Each called to the other as if over an abyss of years and time.
Then Pauline said she must go back, but Guy reminded her of a book she had promised to read, and begged her just to come with him to the library.
"I do want to talk to you once alone in my own room," he said. "The evenings won't seem so empty when I can think of you there."
She could not disappoint him, and they went up-stairs and into his green room that smelt of tobacco smoke and meadowsweet. They stood by the window looking out over their territory, and Guy told for the hundredth time how, as it were, straight from this window he had plunged to meet her that September night.
"Hullo!" he exclaimed, suddenly, reading on the pane that was scrabbled with mottoes cut by himself in idle moments with the glazier's pencil:
The fresh green lap of fair King Richard's land.
Michael Fane. June 24.
"That's to-day! Then Michael must be here. What an extraordinary thing!"
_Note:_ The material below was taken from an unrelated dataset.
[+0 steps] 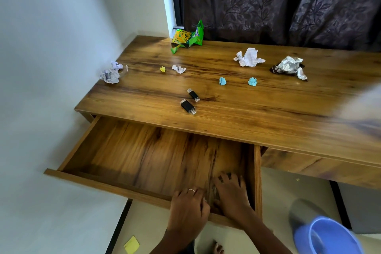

Guy looked round the room for any sign of his friend; but there was nothing except the Shakespearian record of his presence. Pauline felt hurt that he should be so much interested in a friend when but a moment ago he had brought her here as if her presence were the only thing that counted for his evening's pleasure.
"I must find out where he is," exclaimed Guy.
Now he wanted to be rid of her, thought Pauline, and for the first time, when he had kissed her, she kissed him coldly in response. More bitter still was the thought that he did not remonstrate; he had not noticed. Pauline said she must hurry away, and Guy did not persuade her to stop. Oh, how she hated this friend of his! She had no one in whom she would be even mildly interested when she was with Guy. He took her home in the canoe, speculating all the way about Michael Fane's whereabouts; and as Pauline went across the Rectory paddock there were tears of mortification in her eyes that sometimes burnt as hotly even as with jealousy's rage.